▸ **What to produce**
After locating the line that holds "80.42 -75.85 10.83", output it and all following lines word for word, stopping only at the end of the data.

▸ **Data for the task**
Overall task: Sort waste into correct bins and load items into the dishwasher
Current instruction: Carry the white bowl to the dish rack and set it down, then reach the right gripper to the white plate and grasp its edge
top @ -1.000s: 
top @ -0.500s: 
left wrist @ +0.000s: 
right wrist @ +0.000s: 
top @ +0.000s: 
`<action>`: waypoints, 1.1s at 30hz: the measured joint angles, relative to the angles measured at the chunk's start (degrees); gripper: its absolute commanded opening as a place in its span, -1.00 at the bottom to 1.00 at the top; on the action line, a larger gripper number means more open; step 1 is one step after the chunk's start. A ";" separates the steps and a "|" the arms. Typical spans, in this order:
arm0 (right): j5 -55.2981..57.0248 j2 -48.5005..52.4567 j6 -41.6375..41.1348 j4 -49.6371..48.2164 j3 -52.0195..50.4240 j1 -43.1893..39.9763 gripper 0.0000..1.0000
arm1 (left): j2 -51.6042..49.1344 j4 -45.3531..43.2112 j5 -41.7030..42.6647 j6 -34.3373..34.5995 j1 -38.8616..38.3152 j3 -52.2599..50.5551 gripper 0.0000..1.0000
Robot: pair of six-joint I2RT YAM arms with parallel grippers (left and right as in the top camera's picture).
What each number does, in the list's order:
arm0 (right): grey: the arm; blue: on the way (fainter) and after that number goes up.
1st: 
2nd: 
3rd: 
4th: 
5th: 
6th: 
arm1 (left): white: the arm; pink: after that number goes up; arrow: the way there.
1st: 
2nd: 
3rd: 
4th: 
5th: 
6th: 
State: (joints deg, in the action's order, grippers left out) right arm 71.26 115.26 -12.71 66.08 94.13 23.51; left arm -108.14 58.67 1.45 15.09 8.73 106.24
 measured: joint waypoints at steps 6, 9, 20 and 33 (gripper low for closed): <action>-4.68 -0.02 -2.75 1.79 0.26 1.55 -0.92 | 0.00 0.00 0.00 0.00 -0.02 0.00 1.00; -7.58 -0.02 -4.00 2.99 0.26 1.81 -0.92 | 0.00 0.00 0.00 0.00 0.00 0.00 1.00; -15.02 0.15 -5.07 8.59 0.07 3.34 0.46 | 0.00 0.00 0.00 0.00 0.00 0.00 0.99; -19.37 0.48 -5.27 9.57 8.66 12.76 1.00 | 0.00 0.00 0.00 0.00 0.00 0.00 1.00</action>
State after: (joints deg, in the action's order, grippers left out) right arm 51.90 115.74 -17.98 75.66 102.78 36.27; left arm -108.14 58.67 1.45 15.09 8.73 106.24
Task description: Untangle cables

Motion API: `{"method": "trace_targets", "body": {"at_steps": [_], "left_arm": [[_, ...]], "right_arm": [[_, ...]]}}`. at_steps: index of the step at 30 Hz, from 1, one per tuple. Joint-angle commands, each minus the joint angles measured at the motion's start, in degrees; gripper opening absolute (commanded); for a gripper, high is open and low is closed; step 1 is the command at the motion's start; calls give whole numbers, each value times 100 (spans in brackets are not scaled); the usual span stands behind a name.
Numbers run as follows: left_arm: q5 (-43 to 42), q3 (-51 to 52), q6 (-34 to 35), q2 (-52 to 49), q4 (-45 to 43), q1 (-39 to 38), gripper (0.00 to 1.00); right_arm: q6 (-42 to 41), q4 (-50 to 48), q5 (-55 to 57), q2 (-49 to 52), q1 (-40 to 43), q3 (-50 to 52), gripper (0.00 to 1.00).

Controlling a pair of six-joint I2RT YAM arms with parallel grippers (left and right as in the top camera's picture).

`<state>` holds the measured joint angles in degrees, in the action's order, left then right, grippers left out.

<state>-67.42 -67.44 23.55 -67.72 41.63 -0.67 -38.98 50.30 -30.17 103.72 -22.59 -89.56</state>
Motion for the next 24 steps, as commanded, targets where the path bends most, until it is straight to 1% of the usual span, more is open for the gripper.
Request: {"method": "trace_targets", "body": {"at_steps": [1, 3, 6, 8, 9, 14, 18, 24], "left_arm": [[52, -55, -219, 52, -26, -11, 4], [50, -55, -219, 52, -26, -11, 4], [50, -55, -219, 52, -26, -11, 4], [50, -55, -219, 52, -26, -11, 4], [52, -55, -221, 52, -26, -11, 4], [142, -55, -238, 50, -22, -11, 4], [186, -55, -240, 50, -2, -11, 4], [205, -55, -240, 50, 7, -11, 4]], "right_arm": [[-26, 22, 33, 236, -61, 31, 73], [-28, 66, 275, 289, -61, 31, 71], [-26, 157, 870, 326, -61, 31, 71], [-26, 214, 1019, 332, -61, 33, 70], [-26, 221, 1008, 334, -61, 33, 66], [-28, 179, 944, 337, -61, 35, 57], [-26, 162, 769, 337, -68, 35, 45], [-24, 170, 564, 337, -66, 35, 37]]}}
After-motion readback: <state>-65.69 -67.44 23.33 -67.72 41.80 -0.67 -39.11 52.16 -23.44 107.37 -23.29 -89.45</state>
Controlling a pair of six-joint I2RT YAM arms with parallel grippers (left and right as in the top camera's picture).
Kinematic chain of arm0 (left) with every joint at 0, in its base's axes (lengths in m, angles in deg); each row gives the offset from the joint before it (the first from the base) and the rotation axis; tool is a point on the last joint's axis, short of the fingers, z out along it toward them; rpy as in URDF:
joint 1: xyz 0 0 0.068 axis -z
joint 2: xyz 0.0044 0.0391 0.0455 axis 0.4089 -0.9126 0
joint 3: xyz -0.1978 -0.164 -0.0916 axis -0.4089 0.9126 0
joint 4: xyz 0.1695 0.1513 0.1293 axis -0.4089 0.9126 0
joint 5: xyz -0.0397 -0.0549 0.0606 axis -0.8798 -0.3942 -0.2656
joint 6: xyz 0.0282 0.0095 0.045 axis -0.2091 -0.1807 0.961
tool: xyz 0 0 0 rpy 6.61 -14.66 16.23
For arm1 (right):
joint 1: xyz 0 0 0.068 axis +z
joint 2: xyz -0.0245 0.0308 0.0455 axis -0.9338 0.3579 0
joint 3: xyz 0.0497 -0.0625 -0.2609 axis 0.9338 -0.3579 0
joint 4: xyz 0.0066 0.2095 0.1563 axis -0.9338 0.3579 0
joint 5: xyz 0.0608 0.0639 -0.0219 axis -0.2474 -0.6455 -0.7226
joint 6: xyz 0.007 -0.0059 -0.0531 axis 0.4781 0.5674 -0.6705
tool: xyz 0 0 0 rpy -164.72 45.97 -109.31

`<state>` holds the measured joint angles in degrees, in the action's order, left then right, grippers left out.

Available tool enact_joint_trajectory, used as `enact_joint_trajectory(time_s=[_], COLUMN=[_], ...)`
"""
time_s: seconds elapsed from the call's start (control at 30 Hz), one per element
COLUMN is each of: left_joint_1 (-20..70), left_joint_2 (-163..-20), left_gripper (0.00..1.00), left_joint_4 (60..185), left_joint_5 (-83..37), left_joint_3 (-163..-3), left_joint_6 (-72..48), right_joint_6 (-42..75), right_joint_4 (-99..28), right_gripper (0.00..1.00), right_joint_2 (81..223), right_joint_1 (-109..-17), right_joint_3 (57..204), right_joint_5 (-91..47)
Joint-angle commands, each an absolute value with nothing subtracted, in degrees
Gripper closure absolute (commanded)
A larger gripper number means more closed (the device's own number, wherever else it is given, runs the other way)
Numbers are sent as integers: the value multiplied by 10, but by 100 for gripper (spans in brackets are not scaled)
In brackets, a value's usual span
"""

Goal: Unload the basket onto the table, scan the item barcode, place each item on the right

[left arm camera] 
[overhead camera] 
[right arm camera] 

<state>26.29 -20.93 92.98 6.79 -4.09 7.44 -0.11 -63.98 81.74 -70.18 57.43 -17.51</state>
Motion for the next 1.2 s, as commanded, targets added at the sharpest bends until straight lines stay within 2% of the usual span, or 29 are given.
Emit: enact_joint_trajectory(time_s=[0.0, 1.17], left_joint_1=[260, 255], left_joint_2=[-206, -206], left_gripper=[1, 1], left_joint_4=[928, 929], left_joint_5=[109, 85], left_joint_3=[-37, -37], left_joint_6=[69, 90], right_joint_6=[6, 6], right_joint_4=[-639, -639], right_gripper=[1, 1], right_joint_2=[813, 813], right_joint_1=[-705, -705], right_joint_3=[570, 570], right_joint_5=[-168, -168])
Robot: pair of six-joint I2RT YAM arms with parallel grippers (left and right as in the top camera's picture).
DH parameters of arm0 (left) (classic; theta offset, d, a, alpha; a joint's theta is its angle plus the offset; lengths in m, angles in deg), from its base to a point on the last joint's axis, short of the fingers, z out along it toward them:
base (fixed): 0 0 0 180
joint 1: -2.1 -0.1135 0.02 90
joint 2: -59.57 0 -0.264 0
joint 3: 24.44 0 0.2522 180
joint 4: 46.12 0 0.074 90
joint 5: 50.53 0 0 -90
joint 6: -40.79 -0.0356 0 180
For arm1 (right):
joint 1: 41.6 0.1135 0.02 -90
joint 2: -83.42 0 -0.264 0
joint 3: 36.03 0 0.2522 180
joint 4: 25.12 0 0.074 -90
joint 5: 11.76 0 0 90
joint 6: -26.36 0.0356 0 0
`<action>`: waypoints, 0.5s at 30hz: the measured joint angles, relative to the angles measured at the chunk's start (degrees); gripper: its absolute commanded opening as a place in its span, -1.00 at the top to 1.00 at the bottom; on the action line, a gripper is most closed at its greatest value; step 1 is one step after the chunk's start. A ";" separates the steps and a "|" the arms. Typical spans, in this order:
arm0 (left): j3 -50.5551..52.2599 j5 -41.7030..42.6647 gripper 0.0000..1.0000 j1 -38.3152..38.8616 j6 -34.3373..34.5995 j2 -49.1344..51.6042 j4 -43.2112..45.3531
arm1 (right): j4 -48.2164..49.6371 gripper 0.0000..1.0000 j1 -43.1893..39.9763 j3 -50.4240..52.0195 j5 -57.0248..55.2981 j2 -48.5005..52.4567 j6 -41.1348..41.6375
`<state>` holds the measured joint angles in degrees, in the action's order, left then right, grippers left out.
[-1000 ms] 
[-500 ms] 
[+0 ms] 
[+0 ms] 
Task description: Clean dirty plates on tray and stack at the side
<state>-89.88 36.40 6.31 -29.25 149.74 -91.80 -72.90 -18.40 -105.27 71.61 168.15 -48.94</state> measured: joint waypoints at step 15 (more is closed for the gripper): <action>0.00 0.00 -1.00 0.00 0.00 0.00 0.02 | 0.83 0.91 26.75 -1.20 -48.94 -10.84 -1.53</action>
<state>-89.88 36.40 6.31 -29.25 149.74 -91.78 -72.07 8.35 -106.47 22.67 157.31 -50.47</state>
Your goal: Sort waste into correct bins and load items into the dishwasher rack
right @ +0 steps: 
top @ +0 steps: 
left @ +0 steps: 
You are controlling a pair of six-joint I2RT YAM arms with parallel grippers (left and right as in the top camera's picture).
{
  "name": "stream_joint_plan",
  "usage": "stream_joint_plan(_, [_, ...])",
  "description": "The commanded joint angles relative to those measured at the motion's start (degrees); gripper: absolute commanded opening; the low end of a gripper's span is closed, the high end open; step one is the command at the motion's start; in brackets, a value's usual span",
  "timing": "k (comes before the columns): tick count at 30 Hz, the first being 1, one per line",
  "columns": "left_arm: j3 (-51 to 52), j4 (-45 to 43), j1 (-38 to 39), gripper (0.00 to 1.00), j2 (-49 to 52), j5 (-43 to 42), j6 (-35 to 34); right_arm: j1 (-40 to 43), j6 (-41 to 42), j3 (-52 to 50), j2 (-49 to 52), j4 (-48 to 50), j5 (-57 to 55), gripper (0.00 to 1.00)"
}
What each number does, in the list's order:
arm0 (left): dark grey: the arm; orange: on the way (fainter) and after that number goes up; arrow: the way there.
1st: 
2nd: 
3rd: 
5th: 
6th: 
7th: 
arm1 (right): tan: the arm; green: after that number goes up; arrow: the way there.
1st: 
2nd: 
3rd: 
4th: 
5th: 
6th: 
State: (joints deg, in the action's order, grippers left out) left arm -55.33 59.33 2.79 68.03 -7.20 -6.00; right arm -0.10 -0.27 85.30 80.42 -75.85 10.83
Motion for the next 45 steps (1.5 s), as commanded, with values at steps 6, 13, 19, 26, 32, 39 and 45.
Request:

▸ **Exercise result**
State: (joints deg, in the action's order, grippers left out) left arm -55.33 59.33 2.79 68.03 -7.20 -6.00; right arm -0.10 -0.27 85.30 80.42 -75.85 10.83
Motion for the next 45 steps (1.5 s), as commanded, with values at steps 6, 13, 19, 26, 32, 39 and 45.
Request:

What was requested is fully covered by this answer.